> [Exercise requirements] When you copy the material below, keep every line exact and leave each picture out.

> [Information shown]
┌──

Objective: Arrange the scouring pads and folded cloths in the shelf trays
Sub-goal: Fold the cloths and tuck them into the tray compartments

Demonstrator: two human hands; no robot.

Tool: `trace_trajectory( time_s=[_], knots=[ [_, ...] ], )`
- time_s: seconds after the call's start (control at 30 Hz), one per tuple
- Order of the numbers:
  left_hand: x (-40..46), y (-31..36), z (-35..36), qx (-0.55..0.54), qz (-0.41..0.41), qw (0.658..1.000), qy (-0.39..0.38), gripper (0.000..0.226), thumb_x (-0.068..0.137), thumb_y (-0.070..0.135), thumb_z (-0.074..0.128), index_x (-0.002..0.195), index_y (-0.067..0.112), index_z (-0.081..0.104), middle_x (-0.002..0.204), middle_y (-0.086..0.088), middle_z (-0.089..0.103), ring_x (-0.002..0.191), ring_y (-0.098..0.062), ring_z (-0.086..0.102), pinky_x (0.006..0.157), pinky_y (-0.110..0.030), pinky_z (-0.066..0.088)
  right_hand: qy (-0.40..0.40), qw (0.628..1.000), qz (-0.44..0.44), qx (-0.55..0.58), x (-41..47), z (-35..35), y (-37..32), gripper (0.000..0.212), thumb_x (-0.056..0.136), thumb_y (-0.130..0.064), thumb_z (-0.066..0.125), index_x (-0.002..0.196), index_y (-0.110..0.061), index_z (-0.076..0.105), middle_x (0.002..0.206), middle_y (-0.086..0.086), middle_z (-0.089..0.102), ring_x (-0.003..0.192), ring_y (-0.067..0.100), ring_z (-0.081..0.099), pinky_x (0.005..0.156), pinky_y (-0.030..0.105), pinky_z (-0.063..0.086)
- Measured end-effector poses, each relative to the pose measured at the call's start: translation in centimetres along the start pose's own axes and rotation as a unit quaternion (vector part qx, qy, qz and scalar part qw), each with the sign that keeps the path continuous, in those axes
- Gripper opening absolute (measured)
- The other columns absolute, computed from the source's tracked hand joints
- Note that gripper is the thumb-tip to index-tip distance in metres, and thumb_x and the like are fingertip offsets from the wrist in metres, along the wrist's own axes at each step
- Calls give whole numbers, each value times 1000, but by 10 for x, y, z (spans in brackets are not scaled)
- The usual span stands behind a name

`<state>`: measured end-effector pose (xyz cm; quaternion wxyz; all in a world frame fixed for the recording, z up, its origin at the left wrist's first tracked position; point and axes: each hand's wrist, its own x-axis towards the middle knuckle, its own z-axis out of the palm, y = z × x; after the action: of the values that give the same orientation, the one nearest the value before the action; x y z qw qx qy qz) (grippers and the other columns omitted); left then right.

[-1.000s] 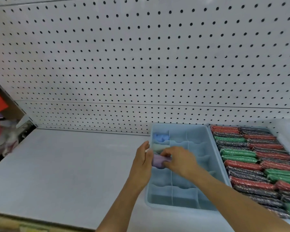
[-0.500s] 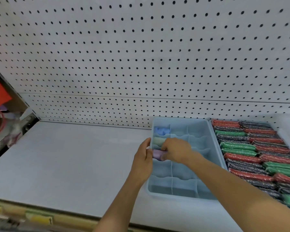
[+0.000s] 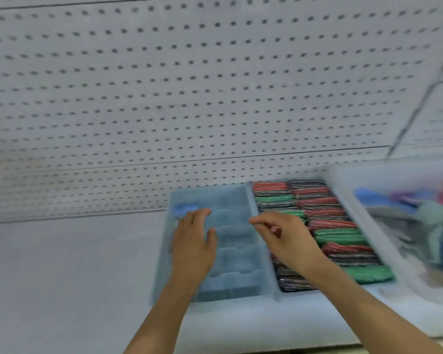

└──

> [Output below]
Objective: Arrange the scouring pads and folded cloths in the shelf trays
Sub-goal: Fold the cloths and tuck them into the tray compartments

Demonstrator: two human hands; no robot.

Tool: `trace_trajectory( time_s=[_], knots=[ [_, ...] ], )`
- time_s: seconds after the call's start (control at 30 Hz), one per tuple
- Order of the numbers:
  left_hand: x (-40..46), y (-31..36), z (-35..36), qx (-0.55..0.54), qz (-0.41..0.41), qw (0.658..1.000), qy (-0.39..0.38), gripper (0.000..0.226), thumb_x (-0.068..0.137), thumb_y (-0.070..0.135), thumb_z (-0.074..0.128), index_x (-0.002..0.195), index_y (-0.067..0.112), index_z (-0.081..0.104), middle_x (-0.002..0.204), middle_y (-0.086..0.088), middle_z (-0.089..0.103), ring_x (-0.002..0.191), ring_y (-0.098..0.062), ring_z (-0.086..0.102), pinky_x (0.006..0.157), pinky_y (-0.110..0.030), pinky_z (-0.066..0.088)
  right_hand: qy (-0.40..0.40), qw (0.628..1.000), qz (-0.44..0.44), qx (-0.55..0.58), x (-41..47), z (-35..35), y (-37..32), gripper (0.000..0.212), thumb_x (-0.056..0.136), thumb_y (-0.130..0.064), thumb_z (-0.066..0.125), index_x (-0.002..0.196), index_y (-0.110..0.061), index_z (-0.076..0.105), middle_x (0.002..0.206), middle_y (-0.086..0.086), middle_z (-0.089..0.102), ring_x (-0.003..0.192), ring_y (-0.067..0.100), ring_z (-0.081..0.099), pinky_x (0.005..0.156), pinky_y (-0.030..0.105), pinky_z (-0.063..0.086)
- Measured end-effector poses, each relative to the pose measured at the call's start: translation in centimetres along the start pose's own axes and rotation as a unit quaternion (vector part qx, qy, qz and scalar part qw), each with the sign that keeps the path continuous, in those axes
- Gripper opening absolute (measured)
- The other columns absolute, computed from the source's tracked hand joints
- Note that gripper is the thumb-tip to index-tip distance in metres, and thumb_x and the like are fingertip offsets from the wrist in metres, along the wrist's own axes at each step
- Calls give whole numbers, each value times 1000, but by 10 for x, y, z (spans in brackets are not scaled)
- The usual span stands behind a name

`<state>`: measured end-effector pose (xyz cm; quaternion wxyz; all in a world frame fixed for the recording, z up, its origin at the left wrist's first tracked position; point and axes: each hand's wrist, its own x-axis towards the middle knuckle, its own z-axis out of the palm, y = z × x; after the action: of the values that give the same orientation, the one nearest the value before the action; x y z qw qx qy qz) (grippers and the other columns omitted); left then right.

[-1.000s] 
[-0.500s] 
[+0.000s] 

No further output is required here.